_ABOUT THIS EXERCISE_
Return the run of lines below that opens with the line containing "the white drawer" and closes with the line containing "the purple kettlebell?", keeping each one exact.

DATA RECORDS Block Start

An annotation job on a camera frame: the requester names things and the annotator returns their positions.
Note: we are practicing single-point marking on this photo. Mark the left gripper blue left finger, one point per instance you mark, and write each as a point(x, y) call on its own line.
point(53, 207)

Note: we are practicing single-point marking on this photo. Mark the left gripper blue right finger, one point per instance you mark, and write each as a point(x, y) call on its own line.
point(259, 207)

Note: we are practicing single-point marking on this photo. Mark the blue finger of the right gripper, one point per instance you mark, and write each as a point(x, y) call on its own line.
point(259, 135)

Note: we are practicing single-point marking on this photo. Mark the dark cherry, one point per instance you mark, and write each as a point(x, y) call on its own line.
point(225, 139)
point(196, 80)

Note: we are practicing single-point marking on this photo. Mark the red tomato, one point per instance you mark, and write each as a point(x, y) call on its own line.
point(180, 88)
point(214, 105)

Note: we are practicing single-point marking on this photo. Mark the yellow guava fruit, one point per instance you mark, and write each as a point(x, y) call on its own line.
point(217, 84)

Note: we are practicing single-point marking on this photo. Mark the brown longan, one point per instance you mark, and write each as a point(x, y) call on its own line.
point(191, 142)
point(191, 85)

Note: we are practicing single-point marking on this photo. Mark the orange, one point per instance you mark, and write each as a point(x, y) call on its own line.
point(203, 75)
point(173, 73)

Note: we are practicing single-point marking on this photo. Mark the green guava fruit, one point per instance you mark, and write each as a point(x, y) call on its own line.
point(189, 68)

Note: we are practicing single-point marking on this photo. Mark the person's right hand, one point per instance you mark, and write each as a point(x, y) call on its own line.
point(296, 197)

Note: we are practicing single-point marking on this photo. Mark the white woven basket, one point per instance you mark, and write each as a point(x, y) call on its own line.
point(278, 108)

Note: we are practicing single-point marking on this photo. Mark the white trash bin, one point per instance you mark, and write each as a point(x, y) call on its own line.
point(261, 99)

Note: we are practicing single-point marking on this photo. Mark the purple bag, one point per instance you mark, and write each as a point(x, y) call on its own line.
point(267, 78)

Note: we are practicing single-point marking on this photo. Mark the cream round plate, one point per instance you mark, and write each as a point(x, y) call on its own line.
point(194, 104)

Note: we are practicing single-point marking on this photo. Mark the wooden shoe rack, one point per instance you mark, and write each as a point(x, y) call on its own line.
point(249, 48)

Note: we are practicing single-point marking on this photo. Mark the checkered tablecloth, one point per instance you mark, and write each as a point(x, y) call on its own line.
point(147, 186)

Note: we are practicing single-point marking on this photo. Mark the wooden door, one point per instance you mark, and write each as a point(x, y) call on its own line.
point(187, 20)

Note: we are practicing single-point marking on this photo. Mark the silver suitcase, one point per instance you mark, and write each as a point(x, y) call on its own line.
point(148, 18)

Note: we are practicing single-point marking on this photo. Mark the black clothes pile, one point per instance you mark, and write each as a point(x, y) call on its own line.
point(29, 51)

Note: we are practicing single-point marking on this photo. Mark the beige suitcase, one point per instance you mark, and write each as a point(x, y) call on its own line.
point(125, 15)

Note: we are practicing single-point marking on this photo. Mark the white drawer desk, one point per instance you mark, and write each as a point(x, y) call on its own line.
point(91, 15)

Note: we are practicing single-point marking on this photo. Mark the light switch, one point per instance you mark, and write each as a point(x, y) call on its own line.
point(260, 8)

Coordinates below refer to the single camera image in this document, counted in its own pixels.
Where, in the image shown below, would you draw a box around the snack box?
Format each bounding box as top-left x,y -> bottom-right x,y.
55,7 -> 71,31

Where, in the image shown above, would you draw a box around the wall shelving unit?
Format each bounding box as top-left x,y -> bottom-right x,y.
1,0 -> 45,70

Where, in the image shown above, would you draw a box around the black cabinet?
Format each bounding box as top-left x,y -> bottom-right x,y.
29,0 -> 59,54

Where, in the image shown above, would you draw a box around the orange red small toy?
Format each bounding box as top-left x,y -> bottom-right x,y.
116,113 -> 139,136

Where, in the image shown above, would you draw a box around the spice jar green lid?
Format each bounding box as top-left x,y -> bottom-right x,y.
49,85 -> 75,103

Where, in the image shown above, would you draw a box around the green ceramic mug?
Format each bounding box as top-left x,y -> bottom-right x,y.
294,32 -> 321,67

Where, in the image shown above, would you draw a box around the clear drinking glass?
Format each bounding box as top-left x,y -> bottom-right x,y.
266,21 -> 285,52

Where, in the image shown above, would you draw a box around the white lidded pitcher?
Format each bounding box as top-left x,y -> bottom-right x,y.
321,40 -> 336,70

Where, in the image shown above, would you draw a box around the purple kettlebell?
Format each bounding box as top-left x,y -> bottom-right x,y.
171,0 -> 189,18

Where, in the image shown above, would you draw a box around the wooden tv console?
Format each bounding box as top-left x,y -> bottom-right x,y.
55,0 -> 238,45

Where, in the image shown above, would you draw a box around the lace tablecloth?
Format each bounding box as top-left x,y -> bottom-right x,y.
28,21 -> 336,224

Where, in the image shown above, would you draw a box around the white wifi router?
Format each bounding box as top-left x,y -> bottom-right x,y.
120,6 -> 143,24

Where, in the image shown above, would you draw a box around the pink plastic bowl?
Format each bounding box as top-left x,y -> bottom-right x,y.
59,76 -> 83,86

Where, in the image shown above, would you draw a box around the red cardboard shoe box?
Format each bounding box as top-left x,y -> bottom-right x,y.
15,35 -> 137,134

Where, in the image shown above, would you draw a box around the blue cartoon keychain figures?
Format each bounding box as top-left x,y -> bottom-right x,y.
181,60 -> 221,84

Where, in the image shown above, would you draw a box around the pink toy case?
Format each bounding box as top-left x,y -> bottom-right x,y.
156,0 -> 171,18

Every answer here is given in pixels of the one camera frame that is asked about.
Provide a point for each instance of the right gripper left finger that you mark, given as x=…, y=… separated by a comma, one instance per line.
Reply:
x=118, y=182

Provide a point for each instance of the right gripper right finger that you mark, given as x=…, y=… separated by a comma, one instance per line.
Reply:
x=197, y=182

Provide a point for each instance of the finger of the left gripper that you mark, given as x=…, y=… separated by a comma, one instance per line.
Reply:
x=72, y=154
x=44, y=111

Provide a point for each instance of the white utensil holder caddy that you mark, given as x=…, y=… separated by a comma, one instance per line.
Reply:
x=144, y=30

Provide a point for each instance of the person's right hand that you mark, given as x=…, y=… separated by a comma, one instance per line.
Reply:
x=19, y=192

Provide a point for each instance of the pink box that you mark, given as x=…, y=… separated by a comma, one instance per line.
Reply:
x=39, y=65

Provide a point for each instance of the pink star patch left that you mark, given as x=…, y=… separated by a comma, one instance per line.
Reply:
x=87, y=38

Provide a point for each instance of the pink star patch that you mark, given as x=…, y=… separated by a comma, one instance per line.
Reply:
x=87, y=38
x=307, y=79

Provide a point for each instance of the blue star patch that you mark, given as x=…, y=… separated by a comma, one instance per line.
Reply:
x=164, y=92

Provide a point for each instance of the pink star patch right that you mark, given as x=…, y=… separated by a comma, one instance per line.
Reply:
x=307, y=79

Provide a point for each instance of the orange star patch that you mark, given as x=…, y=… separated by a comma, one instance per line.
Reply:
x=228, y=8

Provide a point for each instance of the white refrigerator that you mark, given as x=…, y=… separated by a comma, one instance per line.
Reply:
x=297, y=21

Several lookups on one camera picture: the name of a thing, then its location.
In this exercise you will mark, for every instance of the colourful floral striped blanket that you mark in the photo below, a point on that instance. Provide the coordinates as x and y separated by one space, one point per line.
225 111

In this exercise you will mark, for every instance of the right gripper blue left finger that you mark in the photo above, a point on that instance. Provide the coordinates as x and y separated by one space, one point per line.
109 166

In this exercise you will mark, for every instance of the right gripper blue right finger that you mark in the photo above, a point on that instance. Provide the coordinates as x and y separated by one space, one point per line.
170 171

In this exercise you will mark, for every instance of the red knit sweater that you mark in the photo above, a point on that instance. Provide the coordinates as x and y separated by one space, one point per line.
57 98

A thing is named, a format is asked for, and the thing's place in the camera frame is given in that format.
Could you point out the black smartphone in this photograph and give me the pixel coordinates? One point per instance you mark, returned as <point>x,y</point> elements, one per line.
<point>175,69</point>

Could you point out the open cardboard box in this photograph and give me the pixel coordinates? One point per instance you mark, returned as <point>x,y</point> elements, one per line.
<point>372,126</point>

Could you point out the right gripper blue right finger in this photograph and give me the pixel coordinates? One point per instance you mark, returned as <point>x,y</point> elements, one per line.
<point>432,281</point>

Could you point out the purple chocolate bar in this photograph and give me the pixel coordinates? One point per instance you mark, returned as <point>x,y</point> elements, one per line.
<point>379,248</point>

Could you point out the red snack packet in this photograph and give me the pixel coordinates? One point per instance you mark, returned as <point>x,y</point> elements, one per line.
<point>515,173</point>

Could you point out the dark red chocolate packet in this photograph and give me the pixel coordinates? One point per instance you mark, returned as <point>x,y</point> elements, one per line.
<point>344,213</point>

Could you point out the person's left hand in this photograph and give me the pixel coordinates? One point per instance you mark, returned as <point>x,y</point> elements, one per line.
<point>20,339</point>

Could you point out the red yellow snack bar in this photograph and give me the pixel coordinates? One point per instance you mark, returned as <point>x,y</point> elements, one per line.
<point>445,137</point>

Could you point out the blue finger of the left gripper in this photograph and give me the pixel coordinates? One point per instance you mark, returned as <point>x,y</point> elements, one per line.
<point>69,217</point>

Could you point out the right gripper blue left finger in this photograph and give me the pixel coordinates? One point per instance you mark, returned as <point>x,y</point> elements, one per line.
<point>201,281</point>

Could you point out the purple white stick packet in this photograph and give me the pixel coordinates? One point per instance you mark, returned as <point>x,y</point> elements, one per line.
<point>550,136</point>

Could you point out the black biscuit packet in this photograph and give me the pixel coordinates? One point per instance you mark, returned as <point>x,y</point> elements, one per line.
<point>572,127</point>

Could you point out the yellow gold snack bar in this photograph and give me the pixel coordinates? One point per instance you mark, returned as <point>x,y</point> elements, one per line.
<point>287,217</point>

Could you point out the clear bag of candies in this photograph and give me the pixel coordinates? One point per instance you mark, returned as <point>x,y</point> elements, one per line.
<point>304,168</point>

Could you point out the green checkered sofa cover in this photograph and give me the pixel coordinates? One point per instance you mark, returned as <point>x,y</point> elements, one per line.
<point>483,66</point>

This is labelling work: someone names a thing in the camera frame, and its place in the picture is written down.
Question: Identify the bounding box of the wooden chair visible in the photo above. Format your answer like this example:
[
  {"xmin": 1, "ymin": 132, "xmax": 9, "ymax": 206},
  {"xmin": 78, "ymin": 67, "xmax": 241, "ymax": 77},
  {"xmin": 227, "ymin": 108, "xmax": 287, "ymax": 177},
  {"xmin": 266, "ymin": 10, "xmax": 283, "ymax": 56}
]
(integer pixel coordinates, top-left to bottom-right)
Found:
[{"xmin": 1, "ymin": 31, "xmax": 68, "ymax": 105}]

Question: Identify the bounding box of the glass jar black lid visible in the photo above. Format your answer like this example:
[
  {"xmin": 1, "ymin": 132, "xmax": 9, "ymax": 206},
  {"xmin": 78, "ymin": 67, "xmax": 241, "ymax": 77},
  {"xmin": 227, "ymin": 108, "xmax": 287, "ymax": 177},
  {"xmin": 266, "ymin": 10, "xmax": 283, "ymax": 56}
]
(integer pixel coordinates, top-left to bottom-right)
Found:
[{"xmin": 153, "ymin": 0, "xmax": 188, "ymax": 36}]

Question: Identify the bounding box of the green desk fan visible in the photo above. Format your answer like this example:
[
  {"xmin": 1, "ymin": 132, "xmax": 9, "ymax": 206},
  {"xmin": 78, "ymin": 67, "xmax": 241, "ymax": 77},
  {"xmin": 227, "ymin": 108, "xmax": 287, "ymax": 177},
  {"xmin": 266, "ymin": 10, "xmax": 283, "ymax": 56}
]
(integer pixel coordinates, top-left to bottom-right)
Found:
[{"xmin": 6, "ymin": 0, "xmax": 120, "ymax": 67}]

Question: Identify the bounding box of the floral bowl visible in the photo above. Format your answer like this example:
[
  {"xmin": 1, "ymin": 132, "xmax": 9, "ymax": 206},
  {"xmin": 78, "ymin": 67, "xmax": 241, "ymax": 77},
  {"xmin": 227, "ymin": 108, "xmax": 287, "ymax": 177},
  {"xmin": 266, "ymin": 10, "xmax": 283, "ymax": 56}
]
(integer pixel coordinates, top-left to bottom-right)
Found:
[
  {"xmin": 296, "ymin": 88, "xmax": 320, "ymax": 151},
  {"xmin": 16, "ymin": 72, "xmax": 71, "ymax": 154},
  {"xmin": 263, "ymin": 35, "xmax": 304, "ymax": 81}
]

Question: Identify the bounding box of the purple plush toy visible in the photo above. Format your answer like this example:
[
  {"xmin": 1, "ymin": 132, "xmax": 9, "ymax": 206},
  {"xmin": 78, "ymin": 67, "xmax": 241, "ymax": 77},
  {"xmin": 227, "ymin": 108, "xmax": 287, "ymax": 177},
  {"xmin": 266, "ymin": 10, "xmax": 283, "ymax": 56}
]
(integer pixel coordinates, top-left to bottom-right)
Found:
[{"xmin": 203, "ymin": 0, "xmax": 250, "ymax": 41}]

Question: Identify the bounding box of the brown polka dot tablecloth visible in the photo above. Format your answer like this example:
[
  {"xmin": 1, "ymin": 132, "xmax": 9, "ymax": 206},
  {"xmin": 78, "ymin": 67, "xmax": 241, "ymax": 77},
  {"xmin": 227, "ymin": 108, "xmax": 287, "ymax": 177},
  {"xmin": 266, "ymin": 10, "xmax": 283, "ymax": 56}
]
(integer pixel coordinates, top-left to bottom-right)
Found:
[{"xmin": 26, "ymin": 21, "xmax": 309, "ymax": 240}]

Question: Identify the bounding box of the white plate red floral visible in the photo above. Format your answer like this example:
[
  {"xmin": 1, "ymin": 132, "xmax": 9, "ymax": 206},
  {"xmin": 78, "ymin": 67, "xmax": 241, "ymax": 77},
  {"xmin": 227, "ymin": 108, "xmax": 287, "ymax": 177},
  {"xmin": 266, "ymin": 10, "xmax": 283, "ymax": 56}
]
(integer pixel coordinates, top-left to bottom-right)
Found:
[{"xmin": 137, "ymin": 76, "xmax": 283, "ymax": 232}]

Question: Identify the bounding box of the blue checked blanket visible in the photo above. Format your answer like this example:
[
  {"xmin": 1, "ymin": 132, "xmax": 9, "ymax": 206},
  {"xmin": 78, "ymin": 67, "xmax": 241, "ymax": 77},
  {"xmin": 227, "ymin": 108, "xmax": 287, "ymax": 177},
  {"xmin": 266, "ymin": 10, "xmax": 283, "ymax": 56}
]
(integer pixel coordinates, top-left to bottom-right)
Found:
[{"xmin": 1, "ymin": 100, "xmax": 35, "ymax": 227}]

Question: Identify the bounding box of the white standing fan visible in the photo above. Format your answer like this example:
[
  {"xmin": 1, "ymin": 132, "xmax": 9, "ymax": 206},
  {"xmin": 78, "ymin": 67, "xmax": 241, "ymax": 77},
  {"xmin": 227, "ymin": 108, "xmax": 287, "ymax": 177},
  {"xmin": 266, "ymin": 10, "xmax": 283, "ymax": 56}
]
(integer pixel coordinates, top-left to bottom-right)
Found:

DATA RECORDS Block End

_RESULT OF THE EXERCISE_
Note: we are practicing single-point marking on this photo. Mark the white drawer desk, one point per instance you mark, and write each as a point(x, y) call on its own line.
point(91, 15)

Note: we are practicing single-point marking on this photo. Mark the light switch, one point per instance you mark, and write each as a point(x, y) call on its own line.
point(260, 8)

Coordinates below refer to the single camera image in this document, counted in its own pixels.
Where, in the image shown below, would you draw a box around the snack box?
Format each bounding box as top-left x,y -> bottom-right x,y.
55,7 -> 71,31

Where, in the image shown above, would you draw a box around the wall shelving unit?
Format each bounding box as top-left x,y -> bottom-right x,y.
1,0 -> 45,70

Where, in the image shown above, would you draw a box around the black cabinet?
Format each bounding box as top-left x,y -> bottom-right x,y.
29,0 -> 59,54

Where, in the image shown above, would you draw a box around the orange red small toy?
Format each bounding box as top-left x,y -> bottom-right x,y.
116,113 -> 139,136

Where, in the image shown above, would you draw a box around the spice jar green lid?
Format each bounding box as top-left x,y -> bottom-right x,y.
49,85 -> 75,103

Where, in the image shown above, would you draw a box around the green ceramic mug?
Format each bounding box as top-left x,y -> bottom-right x,y.
294,32 -> 321,67

Where, in the image shown above, would you draw a box around the clear drinking glass?
Format each bounding box as top-left x,y -> bottom-right x,y.
266,21 -> 285,52

Where, in the image shown above, would you draw a box around the white lidded pitcher?
Format each bounding box as top-left x,y -> bottom-right x,y.
321,40 -> 336,70

Where, in the image shown above, would you draw a box around the purple kettlebell?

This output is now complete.